> REQUIREMENT
Please return only the lines from the one holding "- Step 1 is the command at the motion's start" through the one holding "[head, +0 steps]", exactly as they appear in the records below, both ends included.

> INFORMATION GIVEN
※ ※ ※

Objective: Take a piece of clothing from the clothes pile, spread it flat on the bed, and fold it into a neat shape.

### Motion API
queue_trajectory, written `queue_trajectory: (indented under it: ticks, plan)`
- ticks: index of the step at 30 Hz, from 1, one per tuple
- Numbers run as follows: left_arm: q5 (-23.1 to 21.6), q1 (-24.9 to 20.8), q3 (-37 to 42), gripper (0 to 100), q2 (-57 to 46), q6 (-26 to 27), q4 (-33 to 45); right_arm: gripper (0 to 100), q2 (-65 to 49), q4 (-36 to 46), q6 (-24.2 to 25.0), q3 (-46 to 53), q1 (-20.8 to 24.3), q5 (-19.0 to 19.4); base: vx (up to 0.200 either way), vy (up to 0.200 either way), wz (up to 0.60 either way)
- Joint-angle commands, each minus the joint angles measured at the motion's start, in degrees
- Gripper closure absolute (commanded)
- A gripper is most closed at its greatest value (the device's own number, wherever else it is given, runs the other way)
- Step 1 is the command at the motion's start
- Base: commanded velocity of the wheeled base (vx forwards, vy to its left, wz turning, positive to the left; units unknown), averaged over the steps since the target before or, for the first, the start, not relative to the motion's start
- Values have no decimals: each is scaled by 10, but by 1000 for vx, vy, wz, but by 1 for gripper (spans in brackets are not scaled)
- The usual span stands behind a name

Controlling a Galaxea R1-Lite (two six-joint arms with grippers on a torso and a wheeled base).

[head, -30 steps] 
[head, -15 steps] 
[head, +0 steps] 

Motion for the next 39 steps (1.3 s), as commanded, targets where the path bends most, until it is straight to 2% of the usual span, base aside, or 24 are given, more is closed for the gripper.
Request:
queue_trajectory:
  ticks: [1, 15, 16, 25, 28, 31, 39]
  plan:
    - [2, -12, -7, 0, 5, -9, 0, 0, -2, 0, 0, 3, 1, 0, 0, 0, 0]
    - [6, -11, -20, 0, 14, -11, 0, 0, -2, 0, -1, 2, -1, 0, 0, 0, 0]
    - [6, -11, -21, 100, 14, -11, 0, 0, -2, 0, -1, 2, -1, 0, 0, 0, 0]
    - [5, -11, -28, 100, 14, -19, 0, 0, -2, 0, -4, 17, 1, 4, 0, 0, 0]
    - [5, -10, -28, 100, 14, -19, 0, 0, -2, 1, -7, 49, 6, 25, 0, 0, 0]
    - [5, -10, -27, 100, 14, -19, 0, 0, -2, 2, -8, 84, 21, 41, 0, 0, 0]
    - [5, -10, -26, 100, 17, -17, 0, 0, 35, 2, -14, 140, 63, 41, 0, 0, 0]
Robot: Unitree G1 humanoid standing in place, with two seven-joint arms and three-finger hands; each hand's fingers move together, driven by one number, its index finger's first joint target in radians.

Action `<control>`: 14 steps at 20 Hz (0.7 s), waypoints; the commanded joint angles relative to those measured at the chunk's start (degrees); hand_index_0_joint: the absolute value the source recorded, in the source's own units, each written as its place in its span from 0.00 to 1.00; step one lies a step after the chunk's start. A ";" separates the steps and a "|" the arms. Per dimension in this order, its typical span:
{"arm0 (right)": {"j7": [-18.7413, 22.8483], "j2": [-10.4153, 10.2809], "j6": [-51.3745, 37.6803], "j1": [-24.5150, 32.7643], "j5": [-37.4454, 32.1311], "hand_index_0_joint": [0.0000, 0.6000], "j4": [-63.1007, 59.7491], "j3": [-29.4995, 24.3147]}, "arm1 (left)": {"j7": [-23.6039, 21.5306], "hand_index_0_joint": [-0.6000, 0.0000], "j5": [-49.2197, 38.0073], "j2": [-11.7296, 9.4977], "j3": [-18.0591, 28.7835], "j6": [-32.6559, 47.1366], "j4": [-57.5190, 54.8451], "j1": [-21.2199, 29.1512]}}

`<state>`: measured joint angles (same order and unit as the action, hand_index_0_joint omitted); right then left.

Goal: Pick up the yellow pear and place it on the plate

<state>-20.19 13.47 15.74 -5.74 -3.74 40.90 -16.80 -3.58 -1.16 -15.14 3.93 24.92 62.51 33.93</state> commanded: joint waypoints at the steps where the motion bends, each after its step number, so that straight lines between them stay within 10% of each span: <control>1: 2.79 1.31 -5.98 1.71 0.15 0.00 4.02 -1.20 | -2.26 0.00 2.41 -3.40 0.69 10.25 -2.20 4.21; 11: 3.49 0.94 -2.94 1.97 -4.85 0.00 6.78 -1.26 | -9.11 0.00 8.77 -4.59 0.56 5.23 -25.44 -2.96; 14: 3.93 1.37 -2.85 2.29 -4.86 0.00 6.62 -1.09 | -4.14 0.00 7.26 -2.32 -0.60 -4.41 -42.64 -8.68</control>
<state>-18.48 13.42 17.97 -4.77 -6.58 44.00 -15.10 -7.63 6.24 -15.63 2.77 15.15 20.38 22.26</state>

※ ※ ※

> ANSWER SPACE
- Step 1 is the command at the motion's start
- Base: commanded velocity of the wheeled base (vx forwards, vy to its left, wz turning, positive to the left; units unknown), averaged over the steps since the target before or, for the first, the start, not relative to the motion's start
- Values have no decimals: each is scaled by 10, but by 1000 for vx, vy, wz, but by 1 for gripper (spans in brackets are not scaled)
- The usual span stands behind a name

Controlling a Galaxea R1-Lite (two six-joint arms with grippers on a torso and a wheeled base).

[head, -30 steps] 
[head, -15 steps] 
[head, +0 steps] 

This answer requires nothing further.